Things never stand still for very long in the world of film and television.

A new breed of storytellers and content creators is eschewing the traditional model of commissioning and financing, opting instead to distribute their content to audiences directly through user-generated content platforms such as YouTube (even Instagram and TikTok for shorter-form content).

This approach can be a blessing for small production companies that do not have the connections or the commercial track record to have their project commissioned in the traditional way, or whose subject matter might be overlooked under the current model. With more than two billion users a month, YouTube offers a ready-made audience hungry for high-quality – but not necessarily high-budget – content.

Distributing films and other long-form content directly on the internet is understandably appealing. It allows the creators a level of artistic freedom that might not necessarily be possible with traditional players, whose primary concern is generally commercial success.

There are several aspects of this new model, however, that present legal and financial challenges.

The lack of traditional financing will be one of the most challenging aspects of choosing to produce a film or series for direct distribution online. Producers will likely need to rely on a variety of less formal sources of funding, including crowdfunding and potentially product placement. There is a possibility that the budgetary or even artistic conditions attached by funders to such methods of financing may undermine the artistic freedom that is seen as a benefit of these direct-to-audience productions.

Where crowdfunded content is based on short-form content that has already proved popular with viewers online, artistic creativity could also be self-curtailed – directors might be tempted to submit to the real or perceived artistic desires of the viewers funding the project, perhaps compromising their own vision in order to justify the fans’ investment.

From a production standpoint there are a number of other hurdles to face. A common feature of these low-budget films is shooting without the required permits and procedures in place. Although this can save money, producers should be mindful that this is a risky film making tactic for several reasons.

Firstly, if the production is asked to stop filming and to leave the location, any cast and crew engaged on union terms will likely still have to be paid for the full session. Secondly, they could be exposing themselves to fines or potentially legal action for trespassing on land without a valid permit.

Finally, if the content becomes a commercial success and a major broadcaster expresses interest in distributing it, they will expect all relevant permits and clearances to have been secured at the time of filming.
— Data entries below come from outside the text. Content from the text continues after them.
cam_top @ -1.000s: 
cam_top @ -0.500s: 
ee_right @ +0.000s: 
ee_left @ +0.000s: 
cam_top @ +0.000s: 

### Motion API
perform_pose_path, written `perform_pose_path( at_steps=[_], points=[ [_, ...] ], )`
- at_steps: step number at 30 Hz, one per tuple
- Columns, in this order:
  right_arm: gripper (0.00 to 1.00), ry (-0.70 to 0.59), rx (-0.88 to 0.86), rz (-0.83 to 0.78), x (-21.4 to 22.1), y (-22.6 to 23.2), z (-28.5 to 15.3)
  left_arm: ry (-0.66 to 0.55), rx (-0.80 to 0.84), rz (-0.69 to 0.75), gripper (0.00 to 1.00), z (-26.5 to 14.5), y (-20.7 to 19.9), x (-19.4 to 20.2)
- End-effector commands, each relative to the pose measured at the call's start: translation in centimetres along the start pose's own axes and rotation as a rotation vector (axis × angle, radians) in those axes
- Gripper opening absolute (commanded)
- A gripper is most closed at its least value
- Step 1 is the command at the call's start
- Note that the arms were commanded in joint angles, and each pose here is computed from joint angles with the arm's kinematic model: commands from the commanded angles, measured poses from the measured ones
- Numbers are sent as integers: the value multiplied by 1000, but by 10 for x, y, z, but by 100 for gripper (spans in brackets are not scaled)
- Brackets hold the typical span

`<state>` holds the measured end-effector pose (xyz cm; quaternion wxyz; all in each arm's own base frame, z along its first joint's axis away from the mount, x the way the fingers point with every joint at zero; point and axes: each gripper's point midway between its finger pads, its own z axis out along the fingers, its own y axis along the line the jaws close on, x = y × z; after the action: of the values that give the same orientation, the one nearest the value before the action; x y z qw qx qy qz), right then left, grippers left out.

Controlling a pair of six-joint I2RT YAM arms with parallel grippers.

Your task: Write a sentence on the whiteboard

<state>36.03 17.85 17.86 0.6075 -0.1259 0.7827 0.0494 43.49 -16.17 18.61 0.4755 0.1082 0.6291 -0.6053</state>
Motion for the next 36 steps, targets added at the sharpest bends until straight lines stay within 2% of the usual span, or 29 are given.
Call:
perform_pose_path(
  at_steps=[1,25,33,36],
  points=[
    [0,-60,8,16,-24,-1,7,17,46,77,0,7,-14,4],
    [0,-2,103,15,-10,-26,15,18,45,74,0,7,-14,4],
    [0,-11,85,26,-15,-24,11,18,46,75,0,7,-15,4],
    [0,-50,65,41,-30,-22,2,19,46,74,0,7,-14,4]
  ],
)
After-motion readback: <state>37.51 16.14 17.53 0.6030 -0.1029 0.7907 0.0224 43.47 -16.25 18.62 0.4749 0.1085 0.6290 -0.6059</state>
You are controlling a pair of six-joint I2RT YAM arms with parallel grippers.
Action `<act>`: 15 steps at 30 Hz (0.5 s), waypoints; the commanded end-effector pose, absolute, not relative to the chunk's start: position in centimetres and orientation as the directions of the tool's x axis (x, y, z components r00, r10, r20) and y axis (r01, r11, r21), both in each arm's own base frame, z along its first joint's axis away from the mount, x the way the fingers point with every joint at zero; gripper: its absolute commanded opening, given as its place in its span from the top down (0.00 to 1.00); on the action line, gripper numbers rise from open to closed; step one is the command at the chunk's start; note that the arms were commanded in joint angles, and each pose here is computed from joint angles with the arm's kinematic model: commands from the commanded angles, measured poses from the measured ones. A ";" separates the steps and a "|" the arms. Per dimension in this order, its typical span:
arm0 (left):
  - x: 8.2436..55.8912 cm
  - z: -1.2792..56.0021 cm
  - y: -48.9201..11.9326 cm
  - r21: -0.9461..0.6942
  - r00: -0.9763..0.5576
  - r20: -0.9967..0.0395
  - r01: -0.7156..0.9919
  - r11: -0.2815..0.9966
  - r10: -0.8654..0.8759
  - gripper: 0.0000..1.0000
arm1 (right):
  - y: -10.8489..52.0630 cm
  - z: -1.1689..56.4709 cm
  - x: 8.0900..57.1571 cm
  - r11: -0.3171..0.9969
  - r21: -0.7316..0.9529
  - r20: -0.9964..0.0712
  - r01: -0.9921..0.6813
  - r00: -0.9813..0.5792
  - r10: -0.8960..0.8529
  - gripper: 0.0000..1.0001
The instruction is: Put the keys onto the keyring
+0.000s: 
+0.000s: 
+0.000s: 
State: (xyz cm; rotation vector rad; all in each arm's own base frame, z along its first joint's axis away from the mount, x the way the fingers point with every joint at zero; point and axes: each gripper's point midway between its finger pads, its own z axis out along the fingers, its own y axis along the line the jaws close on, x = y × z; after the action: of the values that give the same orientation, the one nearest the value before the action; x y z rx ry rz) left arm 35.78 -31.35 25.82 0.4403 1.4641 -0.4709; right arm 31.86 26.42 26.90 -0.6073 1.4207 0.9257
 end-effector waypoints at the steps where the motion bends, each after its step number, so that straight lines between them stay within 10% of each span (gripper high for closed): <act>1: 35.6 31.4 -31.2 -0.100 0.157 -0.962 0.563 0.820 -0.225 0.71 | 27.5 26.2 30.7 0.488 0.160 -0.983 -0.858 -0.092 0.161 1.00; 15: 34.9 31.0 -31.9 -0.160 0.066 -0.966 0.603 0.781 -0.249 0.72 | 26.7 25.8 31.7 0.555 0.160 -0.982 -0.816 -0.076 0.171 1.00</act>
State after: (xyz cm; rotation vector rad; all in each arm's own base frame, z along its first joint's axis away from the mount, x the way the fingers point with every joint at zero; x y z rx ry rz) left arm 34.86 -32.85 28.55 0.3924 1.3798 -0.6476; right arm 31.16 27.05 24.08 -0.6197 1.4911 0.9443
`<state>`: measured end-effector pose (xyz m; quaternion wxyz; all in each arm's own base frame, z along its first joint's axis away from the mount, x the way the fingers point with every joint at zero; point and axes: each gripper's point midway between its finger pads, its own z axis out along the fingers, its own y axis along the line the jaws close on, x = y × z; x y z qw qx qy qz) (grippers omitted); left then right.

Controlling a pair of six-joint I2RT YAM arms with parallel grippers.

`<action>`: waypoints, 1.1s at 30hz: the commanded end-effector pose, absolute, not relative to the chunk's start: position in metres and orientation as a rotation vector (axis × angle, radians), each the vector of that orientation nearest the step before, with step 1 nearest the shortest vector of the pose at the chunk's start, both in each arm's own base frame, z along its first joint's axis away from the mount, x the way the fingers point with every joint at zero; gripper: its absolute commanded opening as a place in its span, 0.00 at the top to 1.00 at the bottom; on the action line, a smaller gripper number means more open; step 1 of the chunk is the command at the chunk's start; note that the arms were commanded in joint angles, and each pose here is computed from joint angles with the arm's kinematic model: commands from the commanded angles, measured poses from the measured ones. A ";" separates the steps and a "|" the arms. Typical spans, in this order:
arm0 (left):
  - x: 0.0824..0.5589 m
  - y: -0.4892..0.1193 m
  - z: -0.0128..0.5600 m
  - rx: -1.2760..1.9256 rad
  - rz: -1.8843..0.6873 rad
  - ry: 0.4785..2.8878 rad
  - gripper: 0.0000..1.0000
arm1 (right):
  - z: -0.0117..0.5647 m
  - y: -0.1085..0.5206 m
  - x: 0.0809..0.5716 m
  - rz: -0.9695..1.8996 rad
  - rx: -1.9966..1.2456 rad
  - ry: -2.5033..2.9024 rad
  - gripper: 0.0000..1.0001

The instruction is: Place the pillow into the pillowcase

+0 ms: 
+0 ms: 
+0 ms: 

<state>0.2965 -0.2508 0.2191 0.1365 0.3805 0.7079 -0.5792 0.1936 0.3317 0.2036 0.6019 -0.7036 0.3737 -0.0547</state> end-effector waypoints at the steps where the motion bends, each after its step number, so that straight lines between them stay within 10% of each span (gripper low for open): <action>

Not having these in place could inhibit commercial exploitation of the project on a larger scale.

Producing direct-to-audience content also presents distribution difficulties. Without the benefit of the deep pockets of a major broadcaster or distributor, producers will want to make sure they set aside a healthy sum for marketing the production (and might even rely heavily on guerrilla marketing) to ensure it gets the reach it deserves. It may also prove difficult to make substantial money from the release of the content, particularly on sites, such as YouTube, that have notoriously high viewership thresholds for monetising content.

Despite the legal, financial and logistical challenges, the shift looks set to continue. Direct-to-audience content has the potential to shake up the film and television industry more and more, as increased numbers of productions opt for a model that allows them to tell their stories to audiences for a smaller budget and with (potentially) greater artistic control, without having to wait for commissioners to find them.

There are signs that the two approaches are starting to converge. Big broadcasters are beginning to hone in on high-quality content found on YouTube and other online platforms, picking up existing works for distribution or commissioning long-form content based on shorter online pieces.

Blue Story, for example – the film written and directed by Andrew Onwubolu that attracted considerable news coverage after Vue banned it in the wake of violence at cinemas – was co-produced by BBC Films after it started its life as a series of videos on YouTube which garnered 12 million views.

Traditional players, already competing with SVoD platforms for viewership, face losing out on viewers to these online platforms unless they embrace the change.

In the meantime, despite the obstacles involved, direct-to-audience productions may, in some cases, be the best option for content creators to have their stories told.